Determining that a stepparent has abused or neglected a stepchild can affect the stepparent’s marriage, family relationships and family life as a whole. For instance, the court, as a result of a finding of abuse and neglect, may order a household member to stay away from the family home, where, as here, his natural child may also reside. See RSA 169-C:19, II(a). Because abuse and neglect proceedings can harm, and in some cases irreparably damage, family and marital relationships, stepparents accused of abuse and neglect have a legally protected liberty interest in preserving the family life and protecting the sanctity of the familial relationships born within the household.

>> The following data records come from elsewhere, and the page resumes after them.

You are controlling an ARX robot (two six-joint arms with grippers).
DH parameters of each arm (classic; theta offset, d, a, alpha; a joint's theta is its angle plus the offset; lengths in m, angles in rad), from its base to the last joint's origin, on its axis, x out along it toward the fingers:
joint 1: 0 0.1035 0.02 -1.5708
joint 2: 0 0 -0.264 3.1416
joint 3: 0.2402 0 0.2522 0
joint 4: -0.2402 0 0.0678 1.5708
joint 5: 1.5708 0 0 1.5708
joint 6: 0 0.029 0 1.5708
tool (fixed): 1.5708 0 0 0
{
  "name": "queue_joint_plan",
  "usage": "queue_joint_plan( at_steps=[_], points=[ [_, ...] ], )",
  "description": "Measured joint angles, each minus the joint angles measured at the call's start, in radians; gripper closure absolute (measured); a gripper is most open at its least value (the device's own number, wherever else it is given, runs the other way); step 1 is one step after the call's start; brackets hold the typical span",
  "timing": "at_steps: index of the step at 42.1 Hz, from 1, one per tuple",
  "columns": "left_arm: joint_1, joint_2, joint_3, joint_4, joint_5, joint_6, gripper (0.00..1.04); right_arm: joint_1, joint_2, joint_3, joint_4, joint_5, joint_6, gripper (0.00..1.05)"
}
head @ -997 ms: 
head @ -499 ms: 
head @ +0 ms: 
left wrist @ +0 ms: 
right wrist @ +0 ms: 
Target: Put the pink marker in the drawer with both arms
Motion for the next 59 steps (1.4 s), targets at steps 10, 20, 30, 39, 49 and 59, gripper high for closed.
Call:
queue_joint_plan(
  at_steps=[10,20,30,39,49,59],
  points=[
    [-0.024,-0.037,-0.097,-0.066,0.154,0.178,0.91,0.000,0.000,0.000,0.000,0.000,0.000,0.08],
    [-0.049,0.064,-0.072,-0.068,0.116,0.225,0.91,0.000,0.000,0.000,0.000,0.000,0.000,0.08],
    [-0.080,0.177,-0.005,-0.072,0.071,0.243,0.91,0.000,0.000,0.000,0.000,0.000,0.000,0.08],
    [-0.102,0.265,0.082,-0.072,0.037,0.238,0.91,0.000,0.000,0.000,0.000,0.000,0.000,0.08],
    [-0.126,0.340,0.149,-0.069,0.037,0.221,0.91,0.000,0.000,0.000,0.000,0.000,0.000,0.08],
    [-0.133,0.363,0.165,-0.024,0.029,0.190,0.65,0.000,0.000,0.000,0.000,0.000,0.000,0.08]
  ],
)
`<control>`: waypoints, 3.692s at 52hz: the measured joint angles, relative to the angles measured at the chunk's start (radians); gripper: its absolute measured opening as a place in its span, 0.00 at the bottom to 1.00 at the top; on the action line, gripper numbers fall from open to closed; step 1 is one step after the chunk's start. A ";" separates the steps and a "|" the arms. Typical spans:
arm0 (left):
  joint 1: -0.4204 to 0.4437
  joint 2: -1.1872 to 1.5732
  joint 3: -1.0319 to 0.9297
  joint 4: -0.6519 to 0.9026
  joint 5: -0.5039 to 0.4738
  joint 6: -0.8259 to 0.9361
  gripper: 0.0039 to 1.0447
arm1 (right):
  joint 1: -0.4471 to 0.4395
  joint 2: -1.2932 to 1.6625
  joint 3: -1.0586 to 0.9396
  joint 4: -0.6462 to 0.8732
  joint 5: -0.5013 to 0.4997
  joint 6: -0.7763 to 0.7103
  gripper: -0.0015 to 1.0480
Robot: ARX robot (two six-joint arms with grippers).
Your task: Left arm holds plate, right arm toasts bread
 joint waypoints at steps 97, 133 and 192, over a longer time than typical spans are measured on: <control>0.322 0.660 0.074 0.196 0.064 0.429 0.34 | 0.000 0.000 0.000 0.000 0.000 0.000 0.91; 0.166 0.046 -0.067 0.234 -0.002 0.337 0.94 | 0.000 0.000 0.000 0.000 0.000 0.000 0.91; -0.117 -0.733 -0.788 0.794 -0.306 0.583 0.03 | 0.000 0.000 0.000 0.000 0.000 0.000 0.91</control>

A person accused of abusing or neglecting a child has another legally protected interest. If a person is found to have abused a child, his or her name will be entered as part of a "founded report" in a central registry maintained by DCYF. See RSA 169-C:35. We have previously held that the entry of such a finding in the central registry implicates a liberty interest within the meaning of Part I, Article 15 of the New Hampshire Constitution. Petition of Bagley, 128 N.H. 275, 285 (1986). Although we recognize that the entry of Mark H.’s name in the central registry triggered a liberty interest, we proceed with our analysis based only upon his interest in protecting his familial role and relationships "because it is significant and his other interest is no greater." Petition of Preisendorfer, 143 N.H. at 53.

Whether the Due Process Clause requires court-appointed counsel for an indigent stepparent to protect his or her liberty interests is determined by balancing three factors: (1) the private interest that will be affected by the official action; (2) the risk of an erroneous deprivation of such interest through the procedures used, and the probable value, if any, of additional or substitute procedural safeguards; and (3) the State’s interest, including the function involved and the fiscal and administrative burdens that the additional or substitute procedural requirement would entail. In re Richard A., 146 N.H. 295, 298 (2001).

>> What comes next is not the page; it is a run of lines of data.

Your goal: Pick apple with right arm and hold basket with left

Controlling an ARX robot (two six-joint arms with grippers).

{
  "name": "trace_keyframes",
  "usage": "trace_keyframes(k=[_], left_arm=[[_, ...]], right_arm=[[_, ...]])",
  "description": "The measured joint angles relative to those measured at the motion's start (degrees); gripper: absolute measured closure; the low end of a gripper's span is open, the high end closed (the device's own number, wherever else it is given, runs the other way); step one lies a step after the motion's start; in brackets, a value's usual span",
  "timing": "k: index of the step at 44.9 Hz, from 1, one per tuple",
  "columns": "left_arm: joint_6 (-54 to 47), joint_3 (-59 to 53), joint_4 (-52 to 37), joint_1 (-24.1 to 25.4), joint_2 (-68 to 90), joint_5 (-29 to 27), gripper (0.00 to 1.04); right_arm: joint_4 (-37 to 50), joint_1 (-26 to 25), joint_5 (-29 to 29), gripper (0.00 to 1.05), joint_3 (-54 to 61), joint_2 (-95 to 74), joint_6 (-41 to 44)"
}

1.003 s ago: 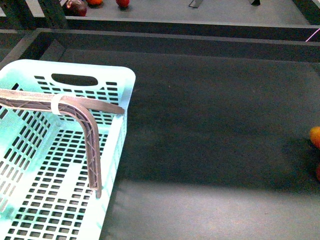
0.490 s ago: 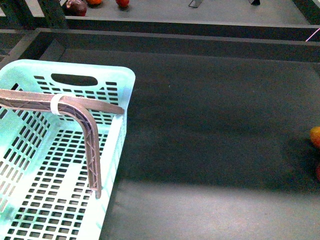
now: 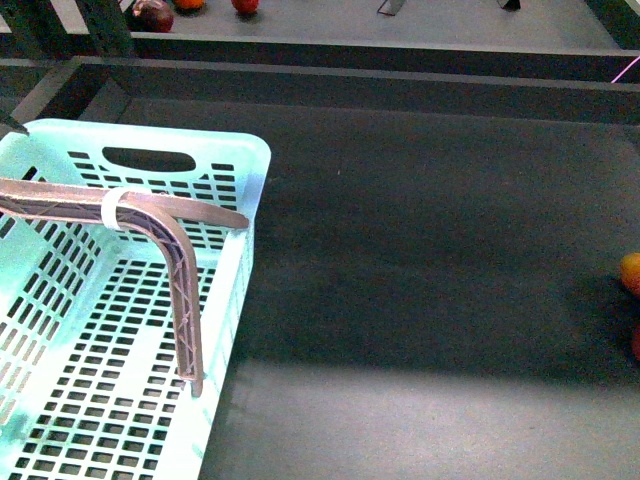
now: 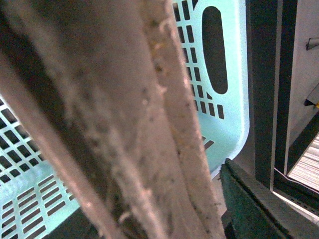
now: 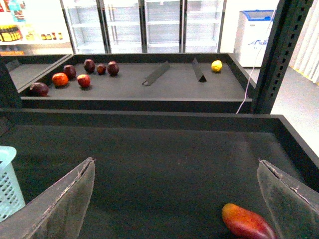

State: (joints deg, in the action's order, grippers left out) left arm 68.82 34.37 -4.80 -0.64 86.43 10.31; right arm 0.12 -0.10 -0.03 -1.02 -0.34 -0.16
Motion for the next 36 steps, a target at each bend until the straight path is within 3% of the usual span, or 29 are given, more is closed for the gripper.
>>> trace_keyframes(k=[6,8,26,36], left_arm=[[2.3,0.3,0.0,-0.1,0.0,0.2,0.89],[5.3,0.4,0.0,-0.3,0.0,0.5,0.94],[3.8,1.0,2.8,-3.7,-3.8,1.7,0.97],[-1.4,5.7,6.9,-9.0,-7.8,1.2,0.98]], right_arm=[[0.0,0.0,0.0,0.09,0.0,0.0,0.0],[0.0,0.0,0.0,0.09,0.0,0.0,0.0],[0.0,0.0,0.0,0.09,0.0,0.0,0.0],[0.0,0.0,0.0,0.09,0.0,0.0,0.0]])
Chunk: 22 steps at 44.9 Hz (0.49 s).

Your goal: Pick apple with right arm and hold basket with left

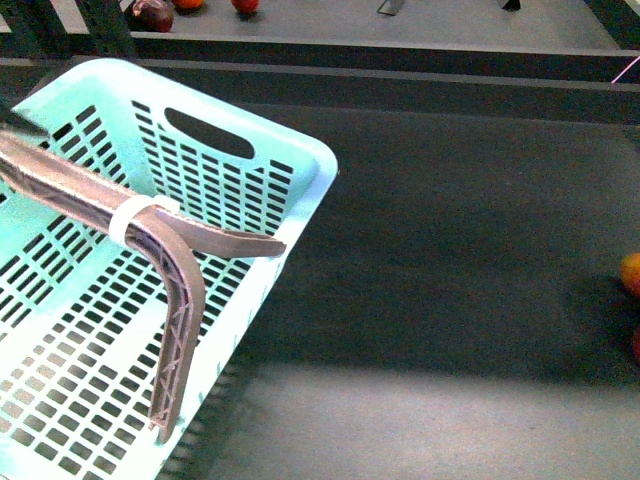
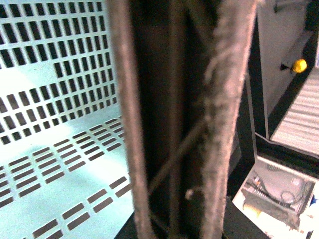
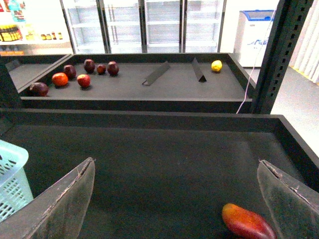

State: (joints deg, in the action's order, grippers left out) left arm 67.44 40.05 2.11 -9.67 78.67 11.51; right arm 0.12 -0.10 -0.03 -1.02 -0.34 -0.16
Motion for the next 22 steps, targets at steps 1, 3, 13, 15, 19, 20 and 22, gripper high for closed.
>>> trace_keyframes(k=[1,3,13,15,19,20,22], left_arm=[[-0.4,0.7,0.4,-0.8,-0.3,0.0,0.98],[-0.7,2.1,1.2,-2.6,-0.7,-0.2,0.98],[-0.9,8.7,4.6,-12.0,-0.8,-1.5,0.98],[-0.9,10.8,4.7,-15.0,-0.8,-2.0,0.98],[-1.1,14.5,4.9,-20.6,-0.5,-2.8,0.98],[-1.3,15.1,5.0,-21.9,-0.3,-3.0,0.98],[-1.6,16.0,5.1,-23.9,0.1,-3.1,0.98]], right_arm=[[0.0,0.0,0.0,0.09,0.0,0.0,0.0],[0.0,0.0,0.0,0.09,0.0,0.0,0.0],[0.0,0.0,0.0,0.09,0.0,0.0,0.0],[0.0,0.0,0.0,0.09,0.0,0.0,0.0],[0.0,0.0,0.0,0.09,0.0,0.0,0.0],[0.0,0.0,0.0,0.09,0.0,0.0,0.0],[0.0,0.0,0.0,0.09,0.0,0.0,0.0]])
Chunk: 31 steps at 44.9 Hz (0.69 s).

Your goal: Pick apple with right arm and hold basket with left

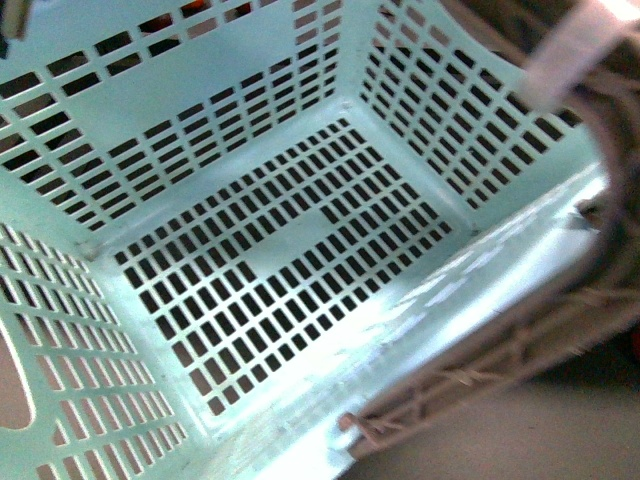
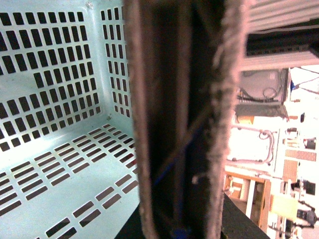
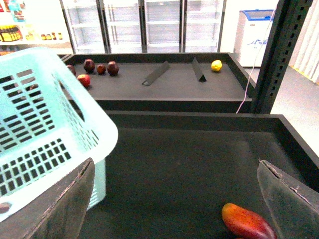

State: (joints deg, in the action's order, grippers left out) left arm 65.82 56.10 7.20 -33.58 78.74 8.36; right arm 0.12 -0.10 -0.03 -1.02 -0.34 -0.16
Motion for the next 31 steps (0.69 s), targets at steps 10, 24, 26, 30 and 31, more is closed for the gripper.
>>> trace_keyframes(k=[10,24,26,30,31], left_arm=[[-1.7,0.7,0.0,-6.2,1.0,-0.4,0.98],[-3.1,0.7,-0.1,-6.7,1.0,-1.5,0.98],[-3.2,0.7,-0.1,-6.7,1.0,-1.6,0.98],[-3.3,0.7,-0.1,-6.7,1.0,-1.6,0.98],[-3.3,0.7,-0.1,-6.7,1.0,-1.6,0.98]], right_arm=[[0.0,0.0,0.0,0.09,0.0,0.0,0.0],[0.0,0.0,0.0,0.09,0.0,0.0,0.0],[0.0,0.0,0.0,0.09,0.0,0.0,0.0],[0.0,0.0,0.0,0.09,0.0,0.0,0.0],[0.0,0.0,0.0,0.09,0.0,0.0,0.0]])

The private interests which may be affected in abuse and neglect proceedings are substantial. They include the stepparent-stepchild relationship, the marital relationship, the natural parent-child relationship, and the overall relationship and role that the stepparent plays in the family. As mentioned above, the court can order a stepparent to leave the family home and have no contact with the abused child and any other child in the house, including a natural child. RSA 169-C:19, II(a). Such an order, in and of itself, can have dramatic consequences upon the stepparent’s marriage and relations with other family members. In reality, an abuse and neglect proceeding, by its very nature, often tears a family apart and may seriously undermine any chance at rebuilding a healthy family environment.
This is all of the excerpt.